I have set up an encrypted LVM volume with dm-crypt (with luks). When i do a "cryptsetup status <device name>" i see that the key-file seems to be pretty weak, its 128 bits (which is the default when the cryptsetup command is used to set up encryption).

When im creating keys for SSL certificates the key is also very weak by default, i think its 128 bits here too, so in the script i created that creates these keys i had to override this setting with 1024 bit. My questions are:

- Is 128 bit way too weak for disk encryption, should it also be set to 1024 bit instead ?
- Is "aes-cbc-essiv:sha256" a cipher that you can recommend and is it safe ?

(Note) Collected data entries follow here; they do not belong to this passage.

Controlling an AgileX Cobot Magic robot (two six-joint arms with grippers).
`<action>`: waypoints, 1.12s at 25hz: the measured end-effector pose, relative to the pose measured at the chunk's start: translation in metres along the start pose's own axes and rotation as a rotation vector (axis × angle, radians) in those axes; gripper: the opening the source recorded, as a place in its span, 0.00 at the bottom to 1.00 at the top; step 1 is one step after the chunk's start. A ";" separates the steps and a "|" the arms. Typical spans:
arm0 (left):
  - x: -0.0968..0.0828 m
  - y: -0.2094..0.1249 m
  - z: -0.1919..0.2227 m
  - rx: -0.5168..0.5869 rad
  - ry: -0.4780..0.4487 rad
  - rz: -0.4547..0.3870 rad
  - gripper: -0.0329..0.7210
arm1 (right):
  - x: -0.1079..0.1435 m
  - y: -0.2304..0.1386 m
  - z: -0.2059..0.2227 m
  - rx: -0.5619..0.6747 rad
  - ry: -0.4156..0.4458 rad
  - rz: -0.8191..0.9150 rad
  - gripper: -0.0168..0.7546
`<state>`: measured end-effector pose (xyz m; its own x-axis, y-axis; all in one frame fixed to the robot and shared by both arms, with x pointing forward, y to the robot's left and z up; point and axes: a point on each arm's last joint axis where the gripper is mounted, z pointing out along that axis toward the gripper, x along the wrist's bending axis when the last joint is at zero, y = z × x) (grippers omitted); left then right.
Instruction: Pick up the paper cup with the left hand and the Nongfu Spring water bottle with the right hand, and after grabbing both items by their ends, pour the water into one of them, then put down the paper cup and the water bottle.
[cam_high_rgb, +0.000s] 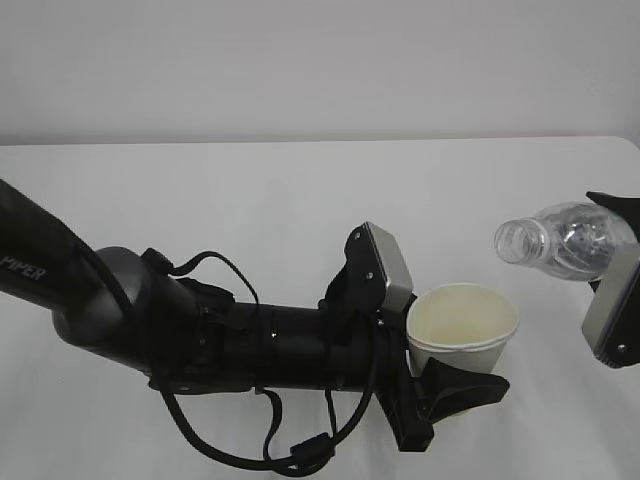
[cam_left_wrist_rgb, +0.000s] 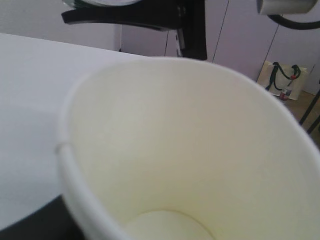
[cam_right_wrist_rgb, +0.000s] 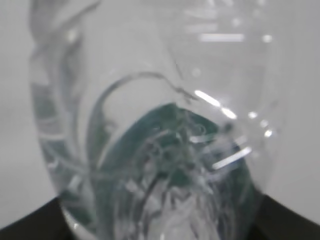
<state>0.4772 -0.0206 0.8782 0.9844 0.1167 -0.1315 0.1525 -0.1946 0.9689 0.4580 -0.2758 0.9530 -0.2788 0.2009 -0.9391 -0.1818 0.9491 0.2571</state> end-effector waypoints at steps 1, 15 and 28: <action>0.000 0.000 0.000 0.000 0.000 0.000 0.64 | 0.000 0.000 0.000 -0.003 0.001 -0.004 0.58; 0.000 0.000 0.000 0.002 0.001 0.000 0.64 | 0.001 0.001 0.000 -0.013 0.012 -0.062 0.58; 0.001 0.000 0.000 -0.005 0.014 -0.010 0.64 | -0.002 0.002 0.002 -0.019 0.005 -0.113 0.58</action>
<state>0.4785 -0.0205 0.8784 0.9816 0.1325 -0.1378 0.1614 -0.1883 0.9688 0.4601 -0.2740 0.9547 -0.2604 0.0914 -0.9612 -0.2305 0.9608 0.1538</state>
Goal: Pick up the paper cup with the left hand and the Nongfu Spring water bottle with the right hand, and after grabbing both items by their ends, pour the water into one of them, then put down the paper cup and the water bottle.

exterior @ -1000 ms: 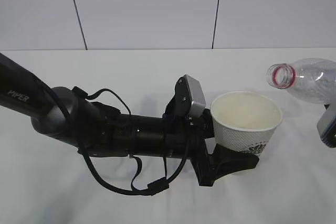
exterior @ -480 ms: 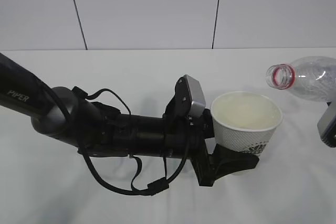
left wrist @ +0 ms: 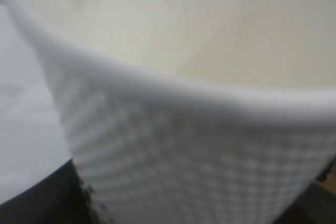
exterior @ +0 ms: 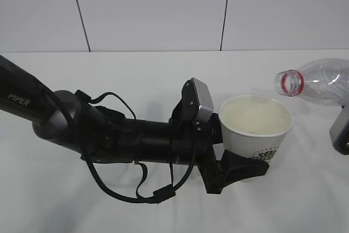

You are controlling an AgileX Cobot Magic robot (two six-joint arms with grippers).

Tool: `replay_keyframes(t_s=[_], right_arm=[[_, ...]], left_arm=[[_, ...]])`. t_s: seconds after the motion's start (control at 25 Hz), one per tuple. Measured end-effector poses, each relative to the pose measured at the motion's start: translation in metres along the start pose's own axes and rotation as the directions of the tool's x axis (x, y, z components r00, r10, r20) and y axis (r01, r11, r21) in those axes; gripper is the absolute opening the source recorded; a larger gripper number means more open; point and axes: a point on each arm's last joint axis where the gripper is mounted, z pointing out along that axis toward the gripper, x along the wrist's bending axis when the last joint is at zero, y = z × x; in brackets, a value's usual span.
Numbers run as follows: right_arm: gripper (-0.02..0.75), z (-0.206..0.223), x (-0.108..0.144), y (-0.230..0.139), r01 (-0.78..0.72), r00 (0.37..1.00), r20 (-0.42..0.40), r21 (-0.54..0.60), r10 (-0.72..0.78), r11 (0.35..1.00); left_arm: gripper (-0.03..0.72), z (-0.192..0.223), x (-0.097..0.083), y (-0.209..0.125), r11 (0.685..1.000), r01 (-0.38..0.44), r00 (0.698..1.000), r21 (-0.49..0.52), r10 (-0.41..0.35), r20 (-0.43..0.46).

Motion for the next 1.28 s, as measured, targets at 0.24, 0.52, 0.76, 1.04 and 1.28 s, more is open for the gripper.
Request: replay_keyframes(t_s=[0.24,0.52,0.76,1.04,1.28], right_arm=[[0.473,0.0,0.0,0.0,0.015,1.0,0.0,0.0,-0.015,1.0],[0.473,0.0,0.0,0.0,0.036,0.999,0.0,0.0,-0.036,0.999],[0.473,0.0,0.0,0.0,0.057,0.998,0.0,0.0,-0.057,0.998],[0.473,0.0,-0.0018,-0.0004,0.06,0.998,0.02,0.006,-0.06,0.998],[0.473,-0.0001,-0.0035,-0.0005,0.058,0.998,0.038,0.008,-0.058,0.998]], left_arm=[[0.55,0.0,-0.0001,-0.0001,1.0,-0.001,1.0,0.001,0.001,0.001],[0.55,0.0,-0.0001,-0.0001,1.0,-0.001,1.0,0.001,0.001,0.001],[0.55,0.0,-0.0001,-0.0001,1.0,-0.001,1.0,0.001,0.001,0.001],[0.55,0.0,-0.0001,-0.0001,1.0,-0.001,1.0,0.001,0.001,0.001],[0.55,0.0,-0.0001,-0.0001,1.0,-0.001,1.0,0.001,0.001,0.001]])
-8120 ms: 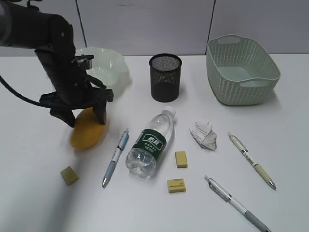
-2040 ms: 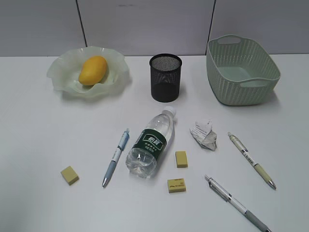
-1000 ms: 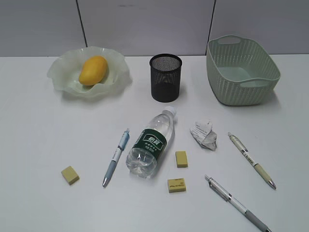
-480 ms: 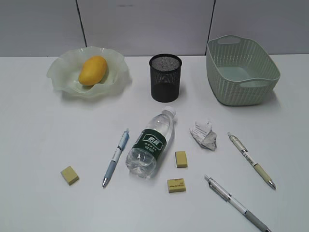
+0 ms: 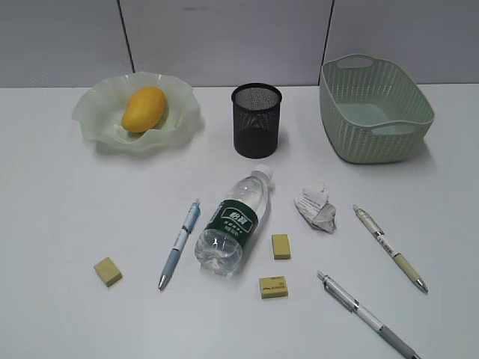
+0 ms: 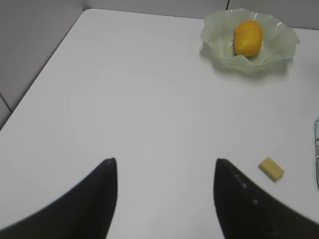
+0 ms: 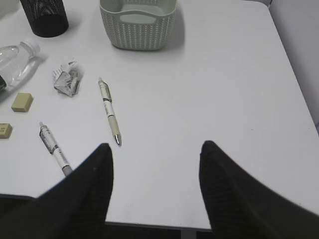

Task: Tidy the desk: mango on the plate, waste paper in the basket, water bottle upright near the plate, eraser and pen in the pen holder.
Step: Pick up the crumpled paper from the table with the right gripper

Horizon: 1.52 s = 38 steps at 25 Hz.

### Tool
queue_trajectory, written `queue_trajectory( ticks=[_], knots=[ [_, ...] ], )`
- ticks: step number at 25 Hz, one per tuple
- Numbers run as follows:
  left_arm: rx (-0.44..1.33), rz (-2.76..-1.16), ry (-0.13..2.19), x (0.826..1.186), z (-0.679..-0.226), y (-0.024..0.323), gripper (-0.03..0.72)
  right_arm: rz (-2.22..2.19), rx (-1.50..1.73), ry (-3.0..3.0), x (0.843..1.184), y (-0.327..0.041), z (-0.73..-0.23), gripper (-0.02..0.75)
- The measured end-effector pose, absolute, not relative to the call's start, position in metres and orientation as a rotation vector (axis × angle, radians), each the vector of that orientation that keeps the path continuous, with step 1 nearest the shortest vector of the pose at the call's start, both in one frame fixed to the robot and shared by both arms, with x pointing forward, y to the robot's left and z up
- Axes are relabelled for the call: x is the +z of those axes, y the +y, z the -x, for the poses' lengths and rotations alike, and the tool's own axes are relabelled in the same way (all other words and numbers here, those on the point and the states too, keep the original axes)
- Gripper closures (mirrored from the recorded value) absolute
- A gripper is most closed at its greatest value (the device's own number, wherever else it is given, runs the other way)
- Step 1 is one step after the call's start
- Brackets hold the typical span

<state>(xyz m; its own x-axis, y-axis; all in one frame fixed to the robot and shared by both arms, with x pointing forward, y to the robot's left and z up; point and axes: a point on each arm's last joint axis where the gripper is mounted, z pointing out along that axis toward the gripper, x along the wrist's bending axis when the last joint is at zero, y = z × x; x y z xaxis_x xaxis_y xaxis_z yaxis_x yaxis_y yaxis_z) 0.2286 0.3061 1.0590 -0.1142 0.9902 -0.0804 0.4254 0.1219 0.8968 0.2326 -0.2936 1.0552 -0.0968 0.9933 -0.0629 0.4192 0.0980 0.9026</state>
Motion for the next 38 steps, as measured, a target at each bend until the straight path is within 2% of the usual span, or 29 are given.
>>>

How about when you are installing debian or ubuntu for example, you are getting the choice of setting up encrypted LVM partitions, is the default key-size used here as well or is it set to a higher size ?

All help is appriciated.

2^128=340282366920938463463374607431768211456

Crawling through a 128 bit key space using all CPU power available today (and in the foreseeable future) would take billions of years.

So I must ask: What makes you say a 128 bit key "seems to be pretty weak"?

It really depends on what you are talking about, 128 bit aes is pretty secure, 128 bit WEP is not, 128 bit RSA is not. Going to 1024 bit aes would be complete overkill and unnecessarily waste cpu cycles and kill your throughput. Take a look at the wikipedia entry for aes, especially the security of aes section, the US government is allowing top secret documents to be secured with 192 bit aes.

http://en.wikipedia.org/wiki/Advance...ecurity_of_AES

win32sux: when you say "using all the cpu power available today", do you mean all the cpu power of all computers in the world or just one cpu ? trying to crack an encryption with one cpu would take as long as you said i guess.. but people that try to crack encryption never do it with one (at least i cant imagine that)

estabroo: thats interesting, i didnt know there were differences like that. i use rsa on the ssl certificate keys, so thats probably why 1024 bit is used (ive been told that 128 was way too weak when using rsa and that 768 had been cracked).

win32sux: when you say "using all the cpu power available today", do you mean all the cpu power of all computers in the world or just one cpu ? trying to crack an encryption with one cpu would take as long as you said i guess.. but people that try to crack encryption never do it with one (at least i cant imagine that)

estabroo: thats interesting, i didnt know there were differences like that. i use rsa on the ssl certificate keys, so thats probably why 1024 bit is used (ive been told that 128 was way too weak when using rsa and that 768 had been cracked).

Make sure you don't throw symmetric and asymmetric keys into the same bag. A 128 bit symmetric key is serious business. A 128 bit asymmetric key (such as RSA) isn't. That said, once you've got a decent key size you still need to make sure the algorithm is solid. This basically boils-down to peer review by expert cryptanalysts. The point being, don't base the quality of an encryption scheme solely on the key size. By using a 128 bit symmetric key, you've made it economically infeasible for anyone to brute force your key. That's great, but you'll still be vulnerable to other forms of attack if you choose an algorithm that sucks.

I mean the combined CPU power of every CPU in the known universe.

I have been playing around with this too, using dm_crypt with luks and although I have heard it is secure, I really don't if it is. I mean I dont persoannly have anyway to test it. So i guess I have to rely on the experst that say it is secure and just trust them.

However, does it add at all to the security if you would do say....create a file container which is encrypted with dm_crypt with luks, and then within this file contain, you would have yet another file container that is also encrypted? Basically having a encrypted partition within a encrypted partition. Would this greatly increase the security??